Sie sah, dass mir der Kopf schwirrte, und beendete deshalb zunächst ihre Ausführungen. Die heitere Stimmung in der Klasse war mittlerweile angeschwollen, dieweil meine Begriffsstutzigkeit, von der sie ja wussten, dass ich sie mit der ganzen Menschheit teilte,  auch einfach zu komisch war. Ich fragte trotzdem schüchtern nach, wie denn wohl ein kollektives Bewusstsein wie das irdische diese enorme Herausforderung an die eigene Lern- und Evolutionsfähigkeit meistern könne. Das kleine Mädchen, das sich offenbar am intensivsten mit dem Stoff beschäftigt hatte, antwortete mir:

»Auch das kollektive Bewusstsein ist ein zu komplexes System, als dass es irgendwo einen Hebel gäbe, mit dem man es aus den Angeln heben könnte. Und moralische Appelle dazu, was die Medien oder die Schule tun müssten, mögen richtig sein, bewirken werden sie wenig. Die Evolution des „kollektiven Gehirns“ kann nur von unten kommen, von den einzelnen Zellen also.
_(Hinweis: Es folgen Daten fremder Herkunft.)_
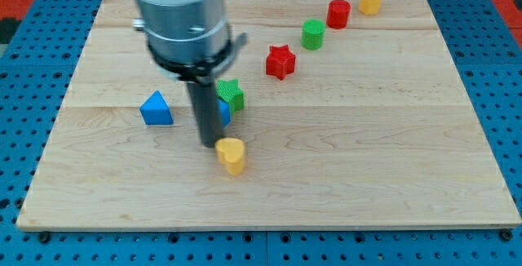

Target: Move yellow hexagon towards red star

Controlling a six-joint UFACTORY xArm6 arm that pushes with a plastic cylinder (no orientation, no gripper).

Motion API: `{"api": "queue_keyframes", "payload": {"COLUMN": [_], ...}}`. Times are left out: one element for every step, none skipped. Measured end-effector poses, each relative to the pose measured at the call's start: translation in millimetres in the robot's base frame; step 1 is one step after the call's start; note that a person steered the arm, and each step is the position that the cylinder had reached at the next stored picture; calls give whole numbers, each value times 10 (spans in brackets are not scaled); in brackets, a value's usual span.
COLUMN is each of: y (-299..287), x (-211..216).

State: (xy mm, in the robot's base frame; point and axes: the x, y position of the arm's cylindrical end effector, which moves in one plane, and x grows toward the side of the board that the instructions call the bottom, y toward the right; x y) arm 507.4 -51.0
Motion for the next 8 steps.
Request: {"api": "queue_keyframes", "payload": {"y": [-20,-248,57,537,333,157,264,664], "x": [84,202,265,277,219,269,569,516]}}
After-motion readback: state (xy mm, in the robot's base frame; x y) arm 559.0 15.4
Aus Leberzellen entsteht kein Gehirn, doch wenn es genügend Gehirnzellen gibt, und wenn sich diese ausreichend vernetzen, wird eins draus.«

Es ginge, so erläuterte mir die Lehrerin noch einmal den Sachverhalt, also darum, dass es genügend eigensinnige Menschen gäbe, welche die Evolution ihres eigenen Bewusstseins nicht nur zuließen, sondern aktiv förderten, und dass diese Menschen ihr dabei gewonnenes Wissen, das sie selbstverständlich immer nur als vorläufig betrachteten, in das allgemeine Geplauder darüber, worum es im Leben wirklich ginge, einbrächten. Selbstbewusst und bescheiden zugleich. Und immer mit einem feinen Lächeln auf den Lippen, das sich bei Bedarf auch mal zu einem ausgewachsenen Lachen steigern könne.
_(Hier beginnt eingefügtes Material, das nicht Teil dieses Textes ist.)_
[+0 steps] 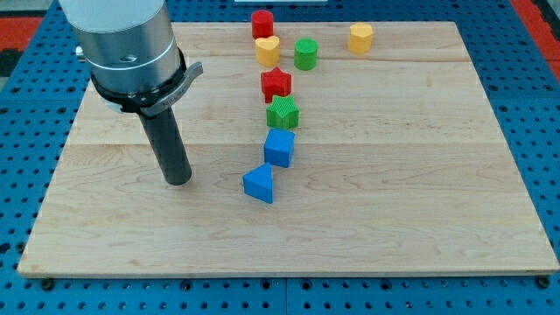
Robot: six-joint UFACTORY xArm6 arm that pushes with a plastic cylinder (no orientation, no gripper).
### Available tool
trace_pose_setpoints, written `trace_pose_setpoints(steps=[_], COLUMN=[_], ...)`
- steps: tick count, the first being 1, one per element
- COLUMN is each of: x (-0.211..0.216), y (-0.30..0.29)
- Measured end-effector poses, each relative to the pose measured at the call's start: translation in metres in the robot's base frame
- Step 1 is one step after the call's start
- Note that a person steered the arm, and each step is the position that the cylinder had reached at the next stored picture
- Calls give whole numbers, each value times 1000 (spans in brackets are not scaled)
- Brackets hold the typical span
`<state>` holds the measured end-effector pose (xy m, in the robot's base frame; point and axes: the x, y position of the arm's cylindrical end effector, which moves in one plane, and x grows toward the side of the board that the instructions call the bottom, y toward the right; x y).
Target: Place your arm to the bottom right of the yellow hexagon
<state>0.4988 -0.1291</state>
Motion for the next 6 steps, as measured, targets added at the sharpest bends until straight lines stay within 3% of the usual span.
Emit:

Ob es denn eine Sicherheit gäbe, dass dieser Weg der irdischen Bewusstseins-Evolution auch wirklich funktionieren würde, fragte ich in das immer lauter aufkommende Gelächter der Klasse hinein. Das war selbst für die Lehrerein zuviel: »Sicherheit in der Evolution des Bewusstseins? Ein wahrhaft komischer Gedanke!«, prustete sie los und stimmte ein in das kosmische Gelächter jener fernen Wesen, die das alles, was uns an Bewusstseins-Evolution noch bevorsteht, schon hinter sich haben.

Es muss dieses kosmische Gelächter gewesen sein, das mich schließlich weckte.